Work to complete: Please print the records below word for word.

Data supplied:
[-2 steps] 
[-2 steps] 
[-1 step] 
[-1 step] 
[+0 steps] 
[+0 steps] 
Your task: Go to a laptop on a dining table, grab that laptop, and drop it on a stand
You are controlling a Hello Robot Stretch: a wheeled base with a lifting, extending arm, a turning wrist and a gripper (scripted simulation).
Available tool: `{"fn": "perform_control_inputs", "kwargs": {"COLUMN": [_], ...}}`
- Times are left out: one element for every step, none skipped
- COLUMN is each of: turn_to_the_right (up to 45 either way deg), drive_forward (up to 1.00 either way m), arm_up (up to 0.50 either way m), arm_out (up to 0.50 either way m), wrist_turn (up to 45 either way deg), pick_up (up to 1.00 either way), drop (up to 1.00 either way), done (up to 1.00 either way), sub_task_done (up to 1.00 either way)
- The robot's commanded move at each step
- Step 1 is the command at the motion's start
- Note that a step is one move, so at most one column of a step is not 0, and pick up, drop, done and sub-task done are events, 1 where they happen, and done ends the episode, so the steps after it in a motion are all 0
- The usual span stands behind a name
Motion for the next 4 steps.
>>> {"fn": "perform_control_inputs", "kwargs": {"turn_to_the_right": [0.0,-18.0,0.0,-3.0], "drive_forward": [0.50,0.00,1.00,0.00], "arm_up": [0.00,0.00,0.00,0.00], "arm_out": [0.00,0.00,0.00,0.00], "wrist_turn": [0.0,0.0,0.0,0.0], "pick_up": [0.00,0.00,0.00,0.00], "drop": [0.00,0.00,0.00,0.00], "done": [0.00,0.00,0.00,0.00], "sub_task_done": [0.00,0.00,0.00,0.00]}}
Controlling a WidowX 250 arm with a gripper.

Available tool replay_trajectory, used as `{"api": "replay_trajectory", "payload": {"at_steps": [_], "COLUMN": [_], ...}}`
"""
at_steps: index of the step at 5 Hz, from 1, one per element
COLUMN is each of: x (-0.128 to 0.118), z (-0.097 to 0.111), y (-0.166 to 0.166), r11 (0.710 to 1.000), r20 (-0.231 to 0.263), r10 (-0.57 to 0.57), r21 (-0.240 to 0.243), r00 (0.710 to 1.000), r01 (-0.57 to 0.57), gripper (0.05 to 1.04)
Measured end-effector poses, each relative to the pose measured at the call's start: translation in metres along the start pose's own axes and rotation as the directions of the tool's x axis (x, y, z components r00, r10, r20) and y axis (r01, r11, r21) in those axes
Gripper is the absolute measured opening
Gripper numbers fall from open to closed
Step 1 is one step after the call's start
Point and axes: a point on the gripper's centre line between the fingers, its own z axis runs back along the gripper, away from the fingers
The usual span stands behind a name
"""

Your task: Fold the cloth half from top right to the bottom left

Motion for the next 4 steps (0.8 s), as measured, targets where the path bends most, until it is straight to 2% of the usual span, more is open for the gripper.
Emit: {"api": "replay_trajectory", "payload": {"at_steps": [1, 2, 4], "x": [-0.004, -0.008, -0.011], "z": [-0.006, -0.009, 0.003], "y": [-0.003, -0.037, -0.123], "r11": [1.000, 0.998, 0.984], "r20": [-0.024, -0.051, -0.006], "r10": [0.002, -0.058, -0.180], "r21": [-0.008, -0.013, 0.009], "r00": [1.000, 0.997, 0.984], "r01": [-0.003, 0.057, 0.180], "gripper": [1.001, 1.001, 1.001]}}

Reply to the exercise:
[-2 steps] 
[-2 steps] 
[-1 step] 
[-1 step] 
[+0 steps] 
[+0 steps] 
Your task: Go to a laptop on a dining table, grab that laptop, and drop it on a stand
You are controlling a Hello Robot Stretch: a wheeled base with a lifting, extending arm, a turning wrist and a gripper (scripted simulation).
Available tool: `{"fn": "perform_control_inputs", "kwargs": {"COLUMN": [_], ...}}`
- Times are left out: one element for every step, none skipped
- COLUMN is each of: turn_to_the_right (up to 45 either way deg), drive_forward (up to 1.00 either way m), arm_up (up to 0.50 either way m), arm_out (up to 0.50 either way m), wrist_turn (up to 45 either way deg), pick_up (up to 1.00 either way), drop (up to 1.00 either way), done (up to 1.00 either way), sub_task_done (up to 1.00 either way)
- The robot's commanded move at each step
- Step 1 is the command at the motion's start
- Note that a step is one move, so at most one column of a step is not 0, and pick up, drop, done and sub-task done are events, 1 where they happen, and done ends the episode, so the steps after it in a motion are all 0
- The usual span stands behind a name
Motion for the next 4 steps.
>>> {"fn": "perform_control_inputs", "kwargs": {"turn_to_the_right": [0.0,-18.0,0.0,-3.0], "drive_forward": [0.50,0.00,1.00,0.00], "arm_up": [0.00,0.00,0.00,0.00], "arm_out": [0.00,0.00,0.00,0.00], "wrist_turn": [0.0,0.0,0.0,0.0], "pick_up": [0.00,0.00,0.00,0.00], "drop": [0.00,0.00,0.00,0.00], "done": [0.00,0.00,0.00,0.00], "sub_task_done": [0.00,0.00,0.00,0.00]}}
Controlling a WidowX 250 arm with a gripper.

Available tool replay_trajectory, used as `{"api": "replay_trajectory", "payload": {"at_steps": [_], "COLUMN": [_], ...}}`
"""
at_steps: index of the step at 5 Hz, from 1, one per element
COLUMN is each of: x (-0.128 to 0.118), z (-0.097 to 0.111), y (-0.166 to 0.166), r11 (0.710 to 1.000), r20 (-0.231 to 0.263), r10 (-0.57 to 0.57), r21 (-0.240 to 0.243), r00 (0.710 to 1.000), r01 (-0.57 to 0.57), gripper (0.05 to 1.04)
Measured end-effector poses, each relative to the pose measured at the call's start: translation in metres along the start pose's own axes and rotation as the directions of the tool's x axis (x, y, z components r00, r10, r20) and y axis (r01, r11, r21) in those axes
Gripper is the absolute measured opening
Gripper numbers fall from open to closed
Step 1 is one step after the call's start
Point and axes: a point on the gripper's centre line between the fingers, its own z axis runs back along the gripper, away from the fingers
The usual span stands behind a name
"""

Your task: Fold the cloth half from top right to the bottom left

Motion for the next 4 steps (0.8 s), as measured, targets where the path bends most, until it is straight to 2% of the usual span, more is open for the gripper.
Emit: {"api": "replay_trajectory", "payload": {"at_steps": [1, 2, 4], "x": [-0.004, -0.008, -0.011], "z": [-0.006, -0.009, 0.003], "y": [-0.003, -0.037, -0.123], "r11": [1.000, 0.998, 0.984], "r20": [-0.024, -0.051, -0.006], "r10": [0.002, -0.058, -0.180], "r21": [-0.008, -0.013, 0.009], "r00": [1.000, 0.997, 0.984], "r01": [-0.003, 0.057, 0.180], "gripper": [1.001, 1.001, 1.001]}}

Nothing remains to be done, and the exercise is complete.